Al oír esto, el joven Mateo desenvaina una daga para agredirnos, pero la noble dama lo contiene con ademán imperioso.

—No infrinjamos las leyes de la hospitalidad —dice—, y respetemos el tiempo de duelo que fija la ley sin apartarnos de las ceremonias prescritas. Partid de inmediato, forasteros, y que nadie me vuelva a molestar: el Sumo Sacerdote y yo estamos ocupados en los asuntos que mi difunto esposo dejó pendientes.

—¿Acaso —exclama el fogoso Mateo— no soy yo el primogénito de mi padre? ¿No me incumbe a mí ocuparme de su hacienda?

—Antes —replica el Sumo Sacerdote— hemos de poner orden en sus bienes y negocios. Tu padre siempre confió en mí y me hizo prometer que si él llegaba a faltar, yo velaría por sus asuntos patrimoniales. No me propongo sustraer nada. Sólo regularizar la situación. Refrena tu impaciencia, joven Mateo, y acata la voluntad del difunto. Tiempo tendrás de disfrutar las riquezas que él ganó con su esfuerzo para que vosotros las podáis dilapidar en antojos de chiquillo.

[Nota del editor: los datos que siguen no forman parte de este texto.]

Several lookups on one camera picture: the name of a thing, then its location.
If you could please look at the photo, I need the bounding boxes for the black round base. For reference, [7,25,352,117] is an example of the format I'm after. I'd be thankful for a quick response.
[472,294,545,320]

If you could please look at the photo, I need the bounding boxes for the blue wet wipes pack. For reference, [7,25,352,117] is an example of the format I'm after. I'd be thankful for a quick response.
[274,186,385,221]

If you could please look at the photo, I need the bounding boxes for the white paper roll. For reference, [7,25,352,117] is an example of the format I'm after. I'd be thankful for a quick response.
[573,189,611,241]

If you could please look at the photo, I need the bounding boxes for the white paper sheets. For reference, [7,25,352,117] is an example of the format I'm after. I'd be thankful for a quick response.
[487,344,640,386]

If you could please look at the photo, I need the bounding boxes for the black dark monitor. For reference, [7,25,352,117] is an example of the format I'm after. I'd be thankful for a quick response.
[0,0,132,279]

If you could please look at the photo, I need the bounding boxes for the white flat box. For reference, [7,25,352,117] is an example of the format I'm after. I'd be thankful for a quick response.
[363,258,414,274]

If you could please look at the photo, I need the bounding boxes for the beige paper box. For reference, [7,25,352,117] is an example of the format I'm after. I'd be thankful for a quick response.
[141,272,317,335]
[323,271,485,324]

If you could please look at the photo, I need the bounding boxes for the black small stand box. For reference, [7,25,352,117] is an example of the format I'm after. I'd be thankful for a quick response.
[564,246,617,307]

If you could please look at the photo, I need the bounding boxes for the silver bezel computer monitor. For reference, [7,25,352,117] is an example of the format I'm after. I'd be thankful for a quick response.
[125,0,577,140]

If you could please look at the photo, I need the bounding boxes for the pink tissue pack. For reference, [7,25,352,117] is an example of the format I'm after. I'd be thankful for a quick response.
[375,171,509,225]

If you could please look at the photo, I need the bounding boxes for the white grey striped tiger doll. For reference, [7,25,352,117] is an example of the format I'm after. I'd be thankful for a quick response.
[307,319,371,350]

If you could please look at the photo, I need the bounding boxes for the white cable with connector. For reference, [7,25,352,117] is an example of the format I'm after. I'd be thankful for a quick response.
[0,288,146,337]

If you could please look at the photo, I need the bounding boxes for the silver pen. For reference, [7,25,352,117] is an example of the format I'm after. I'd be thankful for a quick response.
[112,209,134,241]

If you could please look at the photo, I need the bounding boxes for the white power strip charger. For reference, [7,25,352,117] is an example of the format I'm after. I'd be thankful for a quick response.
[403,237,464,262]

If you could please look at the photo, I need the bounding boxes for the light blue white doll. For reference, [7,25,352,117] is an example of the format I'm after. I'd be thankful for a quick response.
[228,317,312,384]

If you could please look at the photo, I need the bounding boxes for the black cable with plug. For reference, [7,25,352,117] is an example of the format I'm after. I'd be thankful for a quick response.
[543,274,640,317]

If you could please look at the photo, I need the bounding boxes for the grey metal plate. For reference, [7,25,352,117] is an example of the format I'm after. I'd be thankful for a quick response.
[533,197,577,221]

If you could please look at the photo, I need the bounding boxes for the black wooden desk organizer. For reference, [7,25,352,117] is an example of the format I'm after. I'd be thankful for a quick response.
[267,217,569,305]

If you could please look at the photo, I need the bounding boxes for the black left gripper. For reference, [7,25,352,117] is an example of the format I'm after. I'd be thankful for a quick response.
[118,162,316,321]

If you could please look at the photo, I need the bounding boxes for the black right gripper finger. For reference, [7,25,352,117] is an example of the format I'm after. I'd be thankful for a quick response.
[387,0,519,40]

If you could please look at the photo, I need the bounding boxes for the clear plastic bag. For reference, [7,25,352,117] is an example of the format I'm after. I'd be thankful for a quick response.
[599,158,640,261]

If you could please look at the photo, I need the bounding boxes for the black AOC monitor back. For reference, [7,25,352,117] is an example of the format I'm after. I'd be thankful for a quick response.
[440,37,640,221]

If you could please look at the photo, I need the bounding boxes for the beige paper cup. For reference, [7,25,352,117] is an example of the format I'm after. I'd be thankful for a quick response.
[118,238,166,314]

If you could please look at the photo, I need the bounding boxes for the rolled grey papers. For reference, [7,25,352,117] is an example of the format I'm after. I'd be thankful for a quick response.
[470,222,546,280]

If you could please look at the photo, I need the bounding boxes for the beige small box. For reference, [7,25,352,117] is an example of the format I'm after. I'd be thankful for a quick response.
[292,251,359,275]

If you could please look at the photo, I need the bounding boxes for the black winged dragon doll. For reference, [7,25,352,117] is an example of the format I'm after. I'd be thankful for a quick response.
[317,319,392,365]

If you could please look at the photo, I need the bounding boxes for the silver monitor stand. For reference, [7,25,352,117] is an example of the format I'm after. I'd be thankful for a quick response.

Antes de que el fogoso joven pudiera responder, dijo la noble dama dirigiéndose a Filipo:

—Acompáñanos, Filipo. Como mayordomo de mi marido, tu cooperación nos será de gran utilidad.

Sonrió con sarcasmo el taimado griego y se llenó de rubor el rostro de Mateo. Por un momento pareció que iba a dejarse llevar por la ira, pero seguramente nuestra presencia lo contuvo. Y dando media vuelta desapareció en el interior de la casa. Poco después le siguieron la dama, el sacerdote y el mayordomo, y volvimos a quedarnos a solas con Berenice, de pálida frente.

—Lamento que la travesura de un niño haya causado tanto trastorno —dije.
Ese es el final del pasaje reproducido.